Fossil fuels can be in the form of solids (coal), liquids (petroleum) or gas (natural gas, methane). They are believed to be fossilized remains of dead animals and plants which have been exposed to heat and a high degree of pressure over many millions of years. A 2005 study claimed that fossil fuels were involved in as much as 86% of the primary global energy production.

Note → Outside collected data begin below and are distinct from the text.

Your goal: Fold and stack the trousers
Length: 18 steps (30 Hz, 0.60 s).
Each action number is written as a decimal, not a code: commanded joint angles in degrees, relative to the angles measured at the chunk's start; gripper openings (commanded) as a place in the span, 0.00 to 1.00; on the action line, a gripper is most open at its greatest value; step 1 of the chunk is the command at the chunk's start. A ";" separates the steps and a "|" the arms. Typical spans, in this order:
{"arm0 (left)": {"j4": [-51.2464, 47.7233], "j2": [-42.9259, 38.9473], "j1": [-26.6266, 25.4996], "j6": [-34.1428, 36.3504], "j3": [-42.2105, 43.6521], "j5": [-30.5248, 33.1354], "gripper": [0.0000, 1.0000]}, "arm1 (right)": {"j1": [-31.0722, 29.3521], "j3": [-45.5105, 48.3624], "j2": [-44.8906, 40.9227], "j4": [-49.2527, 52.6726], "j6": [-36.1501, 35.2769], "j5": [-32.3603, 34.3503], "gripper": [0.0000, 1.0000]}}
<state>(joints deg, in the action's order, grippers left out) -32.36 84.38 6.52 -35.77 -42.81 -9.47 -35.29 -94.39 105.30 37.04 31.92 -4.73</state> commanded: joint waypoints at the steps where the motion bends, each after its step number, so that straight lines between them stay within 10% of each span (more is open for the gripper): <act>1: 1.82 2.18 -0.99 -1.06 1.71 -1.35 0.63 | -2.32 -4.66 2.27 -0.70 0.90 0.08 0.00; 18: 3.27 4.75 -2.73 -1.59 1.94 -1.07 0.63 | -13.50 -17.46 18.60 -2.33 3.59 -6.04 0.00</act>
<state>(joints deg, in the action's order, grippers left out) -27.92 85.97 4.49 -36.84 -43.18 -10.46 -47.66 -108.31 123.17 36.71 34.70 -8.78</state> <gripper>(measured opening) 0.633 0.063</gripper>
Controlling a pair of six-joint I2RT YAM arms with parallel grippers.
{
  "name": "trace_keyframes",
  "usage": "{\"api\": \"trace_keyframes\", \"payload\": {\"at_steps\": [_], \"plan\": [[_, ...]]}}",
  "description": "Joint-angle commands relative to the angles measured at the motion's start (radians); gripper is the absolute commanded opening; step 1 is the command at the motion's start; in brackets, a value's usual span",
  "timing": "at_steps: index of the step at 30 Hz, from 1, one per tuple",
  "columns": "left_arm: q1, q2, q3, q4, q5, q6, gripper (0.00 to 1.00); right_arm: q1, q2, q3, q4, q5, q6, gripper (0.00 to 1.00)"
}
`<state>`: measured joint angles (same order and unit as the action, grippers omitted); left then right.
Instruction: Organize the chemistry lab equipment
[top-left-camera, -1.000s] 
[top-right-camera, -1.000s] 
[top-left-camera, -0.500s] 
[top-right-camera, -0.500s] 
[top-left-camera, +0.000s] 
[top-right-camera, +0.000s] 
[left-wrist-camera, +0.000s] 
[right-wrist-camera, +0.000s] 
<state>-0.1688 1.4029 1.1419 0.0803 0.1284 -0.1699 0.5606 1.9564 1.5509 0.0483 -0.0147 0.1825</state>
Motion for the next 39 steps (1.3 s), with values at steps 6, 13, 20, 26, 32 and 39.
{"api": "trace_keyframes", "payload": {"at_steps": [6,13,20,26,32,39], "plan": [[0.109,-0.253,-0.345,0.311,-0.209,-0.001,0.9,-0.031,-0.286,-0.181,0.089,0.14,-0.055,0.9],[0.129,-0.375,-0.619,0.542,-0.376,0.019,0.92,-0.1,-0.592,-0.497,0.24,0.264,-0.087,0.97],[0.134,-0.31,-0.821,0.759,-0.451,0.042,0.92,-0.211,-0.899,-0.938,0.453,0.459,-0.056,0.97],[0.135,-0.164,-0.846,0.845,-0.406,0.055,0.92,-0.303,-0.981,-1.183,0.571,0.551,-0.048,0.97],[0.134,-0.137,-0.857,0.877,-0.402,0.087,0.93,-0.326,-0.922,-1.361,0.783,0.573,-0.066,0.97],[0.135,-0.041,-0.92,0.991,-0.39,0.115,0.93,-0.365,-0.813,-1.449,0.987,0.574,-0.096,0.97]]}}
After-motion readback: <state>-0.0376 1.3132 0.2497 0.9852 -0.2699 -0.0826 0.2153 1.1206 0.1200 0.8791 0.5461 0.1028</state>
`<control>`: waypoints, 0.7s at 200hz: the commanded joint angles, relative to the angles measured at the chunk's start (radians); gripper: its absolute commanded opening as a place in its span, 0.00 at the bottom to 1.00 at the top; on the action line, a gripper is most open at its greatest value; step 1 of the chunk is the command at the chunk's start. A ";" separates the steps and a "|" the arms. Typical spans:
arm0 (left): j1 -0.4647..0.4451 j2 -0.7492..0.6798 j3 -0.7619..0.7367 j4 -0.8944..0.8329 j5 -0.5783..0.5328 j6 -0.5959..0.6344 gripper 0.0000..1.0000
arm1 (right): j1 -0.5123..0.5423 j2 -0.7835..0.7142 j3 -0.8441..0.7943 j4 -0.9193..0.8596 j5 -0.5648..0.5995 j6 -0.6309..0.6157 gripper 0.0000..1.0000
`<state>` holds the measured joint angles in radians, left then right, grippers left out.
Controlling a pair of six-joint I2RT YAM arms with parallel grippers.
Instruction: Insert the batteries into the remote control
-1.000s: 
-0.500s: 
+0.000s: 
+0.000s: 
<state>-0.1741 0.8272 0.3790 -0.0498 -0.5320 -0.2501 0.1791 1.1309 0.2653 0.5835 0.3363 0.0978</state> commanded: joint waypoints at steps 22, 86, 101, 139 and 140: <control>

The problem with fossil fuels is that they are being used at a rate which is far higher than their rate of formation. So far, we have not come up with any direct solution to this dilemma although there are other alternatives, such as switching to ‘renewables’. Another concern is the impact of usage on the environment. Burning fossil fuels generates around 21.3 billion tonnes of carbon dioxide annually. Again, this is a rate that nature just can’t keep up with. Plants and trees can only absorb about half of that amount, which means there is a net increase in the carbon dioxide levels in the atmosphere, each year. Being a principle greenhouse gas, carbon dioxide fuels global warming, which in turn will cause melting of ice in the Polar Regions, rising of the sea level and in general, a drop in biodiversity.
Coal is found in almost all of the American states and especially in Europe where they factored in the Industrial Revolution. It has to be mined out of the ground using various methods. Usually, the many layers of soil above the coal are replaced after the coal is extracted. It can be shipped by trains and boats or transported as slurry (mixture of water and coal) through pipelines. Coal is very unpopular with conservationists because when burning it releases toxic gases and minute carbon particles.
Natural gas is lighter than air and mostly consists of methane, a highly flammable compound. It originally has no smell but in order to make its presence detectable, a chemical is added during production. Oil was formed more than 300 million years ago. Along with natural gas, they are formed underground between folds of rock and within rocks as well. This means that drilling is inevitable if you want to bring it out of the earth. The oil is then pumped by oil rigs and carried through pipelines to refineries. Crude oil is heated to split it into different types of raw material, for the production of diesel, gasoline, jet fuel and home heating oil, as well as fertilizers, clothing material, toothbrushes and plastic bottles. Kern County, California is one of the largest production areas in the US. Alaska also produces a significant amount of oil. The rest is imported from Arabian countries and, to a lesser extent, from African countries.